◆ Exercise requirements: The required output is the exact sequence of lines from the line holding "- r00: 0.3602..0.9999" to the end of the records, inclusive.

########

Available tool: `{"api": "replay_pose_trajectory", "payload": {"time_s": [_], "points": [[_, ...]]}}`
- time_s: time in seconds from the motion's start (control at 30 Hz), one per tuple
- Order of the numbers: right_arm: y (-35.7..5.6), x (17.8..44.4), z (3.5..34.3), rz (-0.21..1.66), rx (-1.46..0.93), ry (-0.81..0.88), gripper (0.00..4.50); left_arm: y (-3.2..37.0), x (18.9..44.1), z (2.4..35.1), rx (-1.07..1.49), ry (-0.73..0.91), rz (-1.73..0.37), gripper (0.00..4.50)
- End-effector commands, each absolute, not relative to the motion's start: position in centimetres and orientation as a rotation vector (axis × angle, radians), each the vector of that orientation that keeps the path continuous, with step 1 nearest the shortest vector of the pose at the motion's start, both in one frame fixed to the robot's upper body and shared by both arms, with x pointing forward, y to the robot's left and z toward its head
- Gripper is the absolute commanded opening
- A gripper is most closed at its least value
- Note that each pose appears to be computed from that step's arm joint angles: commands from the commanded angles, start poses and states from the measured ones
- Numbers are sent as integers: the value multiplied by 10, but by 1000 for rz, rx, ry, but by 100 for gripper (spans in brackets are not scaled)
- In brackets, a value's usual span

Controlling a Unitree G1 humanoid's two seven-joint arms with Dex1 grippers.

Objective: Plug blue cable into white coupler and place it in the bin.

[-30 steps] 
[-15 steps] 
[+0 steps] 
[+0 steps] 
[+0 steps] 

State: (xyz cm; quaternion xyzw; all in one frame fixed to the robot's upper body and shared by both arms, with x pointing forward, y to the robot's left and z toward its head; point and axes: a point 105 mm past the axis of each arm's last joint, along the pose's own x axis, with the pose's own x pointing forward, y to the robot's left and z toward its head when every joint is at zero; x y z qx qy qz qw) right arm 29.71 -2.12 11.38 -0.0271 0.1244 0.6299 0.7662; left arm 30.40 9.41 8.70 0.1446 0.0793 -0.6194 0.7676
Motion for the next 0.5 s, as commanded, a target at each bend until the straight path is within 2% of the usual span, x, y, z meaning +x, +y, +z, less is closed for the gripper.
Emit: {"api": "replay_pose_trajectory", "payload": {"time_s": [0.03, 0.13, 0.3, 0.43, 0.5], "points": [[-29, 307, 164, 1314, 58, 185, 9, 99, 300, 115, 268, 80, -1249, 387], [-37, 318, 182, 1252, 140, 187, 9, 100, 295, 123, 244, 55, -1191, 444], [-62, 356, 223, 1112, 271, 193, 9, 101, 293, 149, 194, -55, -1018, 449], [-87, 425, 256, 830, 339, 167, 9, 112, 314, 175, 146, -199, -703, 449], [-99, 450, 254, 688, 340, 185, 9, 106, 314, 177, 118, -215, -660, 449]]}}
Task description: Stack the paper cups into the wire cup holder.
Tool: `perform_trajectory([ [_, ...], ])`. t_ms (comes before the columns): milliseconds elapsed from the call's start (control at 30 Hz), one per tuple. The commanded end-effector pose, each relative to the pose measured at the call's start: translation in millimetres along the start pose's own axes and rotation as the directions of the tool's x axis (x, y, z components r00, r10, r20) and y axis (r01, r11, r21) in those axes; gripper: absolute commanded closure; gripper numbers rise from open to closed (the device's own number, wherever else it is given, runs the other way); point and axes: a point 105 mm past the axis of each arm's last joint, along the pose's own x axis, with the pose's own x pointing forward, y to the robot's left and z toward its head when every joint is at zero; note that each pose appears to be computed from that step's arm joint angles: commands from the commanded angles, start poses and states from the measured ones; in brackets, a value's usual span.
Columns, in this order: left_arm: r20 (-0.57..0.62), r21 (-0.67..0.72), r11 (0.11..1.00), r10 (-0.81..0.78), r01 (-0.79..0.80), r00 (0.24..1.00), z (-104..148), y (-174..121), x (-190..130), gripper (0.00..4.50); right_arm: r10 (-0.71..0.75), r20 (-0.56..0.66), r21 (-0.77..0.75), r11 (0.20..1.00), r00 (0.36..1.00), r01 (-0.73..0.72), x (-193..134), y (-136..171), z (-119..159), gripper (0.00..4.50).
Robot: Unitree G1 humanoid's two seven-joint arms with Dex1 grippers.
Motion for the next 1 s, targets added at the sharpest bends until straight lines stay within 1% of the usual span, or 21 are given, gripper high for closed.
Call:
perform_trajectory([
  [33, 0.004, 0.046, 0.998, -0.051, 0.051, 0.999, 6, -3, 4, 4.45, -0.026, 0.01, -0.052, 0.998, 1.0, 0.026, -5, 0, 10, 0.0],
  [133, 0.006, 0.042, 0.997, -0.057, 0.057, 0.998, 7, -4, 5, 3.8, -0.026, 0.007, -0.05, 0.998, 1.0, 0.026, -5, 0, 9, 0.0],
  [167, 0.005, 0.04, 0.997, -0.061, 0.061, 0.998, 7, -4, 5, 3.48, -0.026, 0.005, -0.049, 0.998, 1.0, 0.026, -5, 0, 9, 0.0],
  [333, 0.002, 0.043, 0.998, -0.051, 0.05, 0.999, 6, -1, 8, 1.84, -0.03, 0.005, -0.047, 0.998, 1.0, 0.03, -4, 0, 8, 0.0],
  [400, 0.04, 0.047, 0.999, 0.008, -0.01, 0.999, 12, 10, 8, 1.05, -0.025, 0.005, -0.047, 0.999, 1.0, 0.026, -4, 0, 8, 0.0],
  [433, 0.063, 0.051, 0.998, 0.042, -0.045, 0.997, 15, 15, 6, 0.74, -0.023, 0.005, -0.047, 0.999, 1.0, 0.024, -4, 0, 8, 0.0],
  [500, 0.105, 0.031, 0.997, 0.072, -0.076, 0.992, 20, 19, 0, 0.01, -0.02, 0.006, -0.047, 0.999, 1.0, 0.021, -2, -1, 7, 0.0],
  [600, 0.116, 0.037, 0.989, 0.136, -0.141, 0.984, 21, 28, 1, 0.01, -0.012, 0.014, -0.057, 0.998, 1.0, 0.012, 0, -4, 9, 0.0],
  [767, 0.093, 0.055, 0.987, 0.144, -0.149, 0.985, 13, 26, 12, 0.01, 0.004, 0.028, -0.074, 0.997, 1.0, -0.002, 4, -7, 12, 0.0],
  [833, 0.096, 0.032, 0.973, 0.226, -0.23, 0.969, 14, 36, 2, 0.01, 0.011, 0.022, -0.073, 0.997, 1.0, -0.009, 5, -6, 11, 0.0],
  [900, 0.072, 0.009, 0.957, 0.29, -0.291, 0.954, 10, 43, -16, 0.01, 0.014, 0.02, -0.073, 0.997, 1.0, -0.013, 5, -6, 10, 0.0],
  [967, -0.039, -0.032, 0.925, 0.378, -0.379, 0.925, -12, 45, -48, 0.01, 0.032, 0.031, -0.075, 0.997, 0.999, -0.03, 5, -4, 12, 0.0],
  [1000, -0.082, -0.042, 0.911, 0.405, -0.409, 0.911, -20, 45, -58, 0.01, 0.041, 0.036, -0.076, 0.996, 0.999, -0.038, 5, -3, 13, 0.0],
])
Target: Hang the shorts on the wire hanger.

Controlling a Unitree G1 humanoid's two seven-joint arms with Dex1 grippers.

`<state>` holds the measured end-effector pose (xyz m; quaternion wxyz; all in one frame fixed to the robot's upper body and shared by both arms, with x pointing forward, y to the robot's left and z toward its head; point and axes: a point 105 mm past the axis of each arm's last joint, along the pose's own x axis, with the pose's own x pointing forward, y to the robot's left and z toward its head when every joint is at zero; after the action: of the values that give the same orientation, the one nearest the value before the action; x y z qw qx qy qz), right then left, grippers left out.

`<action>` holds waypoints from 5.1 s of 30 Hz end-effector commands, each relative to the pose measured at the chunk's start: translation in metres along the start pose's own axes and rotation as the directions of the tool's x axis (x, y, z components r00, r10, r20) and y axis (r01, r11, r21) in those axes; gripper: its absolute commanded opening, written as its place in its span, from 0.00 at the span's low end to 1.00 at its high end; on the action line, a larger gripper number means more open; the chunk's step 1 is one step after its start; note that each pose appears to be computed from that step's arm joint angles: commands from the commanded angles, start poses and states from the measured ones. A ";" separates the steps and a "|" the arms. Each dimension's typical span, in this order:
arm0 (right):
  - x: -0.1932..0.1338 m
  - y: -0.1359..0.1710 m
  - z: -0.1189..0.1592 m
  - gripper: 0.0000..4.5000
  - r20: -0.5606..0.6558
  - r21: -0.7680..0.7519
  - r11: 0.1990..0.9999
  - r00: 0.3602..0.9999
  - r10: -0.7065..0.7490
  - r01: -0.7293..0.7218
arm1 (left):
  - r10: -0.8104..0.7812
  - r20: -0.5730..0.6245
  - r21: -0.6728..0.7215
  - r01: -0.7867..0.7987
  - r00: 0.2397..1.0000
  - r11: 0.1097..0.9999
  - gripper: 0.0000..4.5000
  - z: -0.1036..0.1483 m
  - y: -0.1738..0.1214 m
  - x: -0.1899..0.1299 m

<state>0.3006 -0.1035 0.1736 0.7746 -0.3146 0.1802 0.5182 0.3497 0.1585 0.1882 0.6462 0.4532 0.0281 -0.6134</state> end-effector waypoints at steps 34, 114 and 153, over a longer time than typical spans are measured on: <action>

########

◆ The answer:
  - r00: 0.3602..0.9999
  - r10: -0.7065..0.7490
  - r01: -0.7293..0.7218
arm1 (left):
  - r10: -0.8104..0.7812
  - r20: -0.5730..0.6245
  - r21: -0.6728..0.7215
  - r01: -0.7867..0.7987
  - r00: 0.2397..1.0000
  - r11: 0.1097..0.9999
  - gripper: 0.0000..4.5000
  - z: -0.1036..0.1483 m
  - y: -0.1738..0.1214 m
  - x: -0.1899..0.1299 m

<state>0.3006 -0.1035 0.1736 0.7746 -0.3146 0.1802 0.5182 0.3497 0.1585 0.1882 0.6462 0.4532 0.0281 -0.6134</state> end-effector waypoints at steps 34, 114 and 153, over a longer time than typical spans are measured on: <action>

Nothing remains to be added to the response.